▶ [GOAL OF THE EXERCISE]:
All the lines below need retyping exactly, apart from the images.

▶ [GIVEN MATERIAL]:
━━━━━━━━━━━━━━━━━━━━

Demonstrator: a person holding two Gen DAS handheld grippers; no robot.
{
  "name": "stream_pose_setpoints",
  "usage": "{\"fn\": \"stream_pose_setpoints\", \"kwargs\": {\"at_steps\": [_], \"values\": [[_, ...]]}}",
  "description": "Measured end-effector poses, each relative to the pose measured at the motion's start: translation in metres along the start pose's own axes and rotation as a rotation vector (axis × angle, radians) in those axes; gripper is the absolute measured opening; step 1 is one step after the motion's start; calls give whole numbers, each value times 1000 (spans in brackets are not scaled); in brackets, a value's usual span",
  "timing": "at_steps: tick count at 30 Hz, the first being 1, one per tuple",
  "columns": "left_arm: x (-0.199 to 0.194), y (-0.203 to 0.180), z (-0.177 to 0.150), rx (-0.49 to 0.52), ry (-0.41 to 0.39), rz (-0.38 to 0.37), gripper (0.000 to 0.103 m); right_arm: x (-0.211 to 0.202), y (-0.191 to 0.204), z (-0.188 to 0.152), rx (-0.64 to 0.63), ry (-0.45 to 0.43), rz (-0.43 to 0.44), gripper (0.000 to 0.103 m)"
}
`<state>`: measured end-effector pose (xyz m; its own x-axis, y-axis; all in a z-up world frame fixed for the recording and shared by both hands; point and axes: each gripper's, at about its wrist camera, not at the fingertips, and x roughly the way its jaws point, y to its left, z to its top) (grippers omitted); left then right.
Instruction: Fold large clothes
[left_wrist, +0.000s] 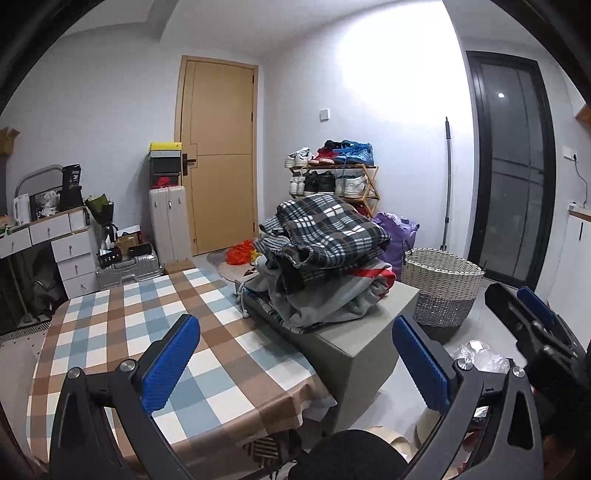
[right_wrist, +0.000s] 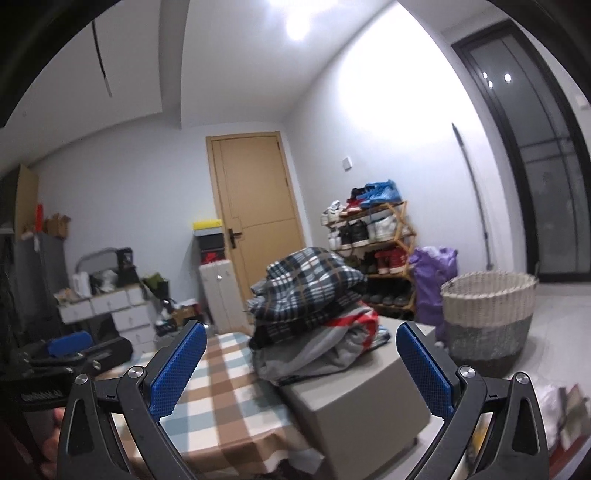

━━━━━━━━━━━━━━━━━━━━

▶ [WRITTEN ANSWER]:
Demonstrator: a person holding two Gen DAS handheld grippers; no robot.
{
  "name": "stream_pose_setpoints",
  "usage": "{\"fn\": \"stream_pose_setpoints\", \"kwargs\": {\"at_steps\": [_], \"values\": [[_, ...]]}}",
  "description": "Measured end-effector poses, each relative to the pose measured at the motion's start: translation in metres along the start pose's own axes and rotation as a rotation vector (axis × angle, radians) in those axes; gripper is the absolute measured opening; step 1 is one step after the motion's start; calls give whole numbers, each value times 1000 (spans in brackets are not scaled); in brackets, a value's usual span",
  "timing": "at_steps: tick count at 30 Hz, the first being 1, one per tuple",
  "columns": "left_arm: x (-0.199 to 0.194), y (-0.203 to 0.180), z (-0.177 to 0.150), rx (-0.49 to 0.52), ry (-0.41 to 0.39), rz (-0.38 to 0.37), gripper (0.000 to 0.103 m); right_arm: x (-0.211 to 0.202), y (-0.191 to 0.204), z (-0.188 to 0.152), rx (-0.64 to 0.63), ry (-0.45 to 0.43), rz (-0.43 to 0.44), gripper (0.000 to 0.103 m)"
}
`<state>`: measured end-effector pose (xyz m; its own x-axis, y-axis; all in a z-up world frame fixed for the recording and shared by both hands; point and axes: each gripper's, at about its wrist camera, not at the fingertips, and x roughly the way its jaws point, y to its left, z to its top) (grippers omitted); left then right.
Instruction: Fold large clothes
[left_wrist, +0.000s] 
[right_wrist, +0.000s] 

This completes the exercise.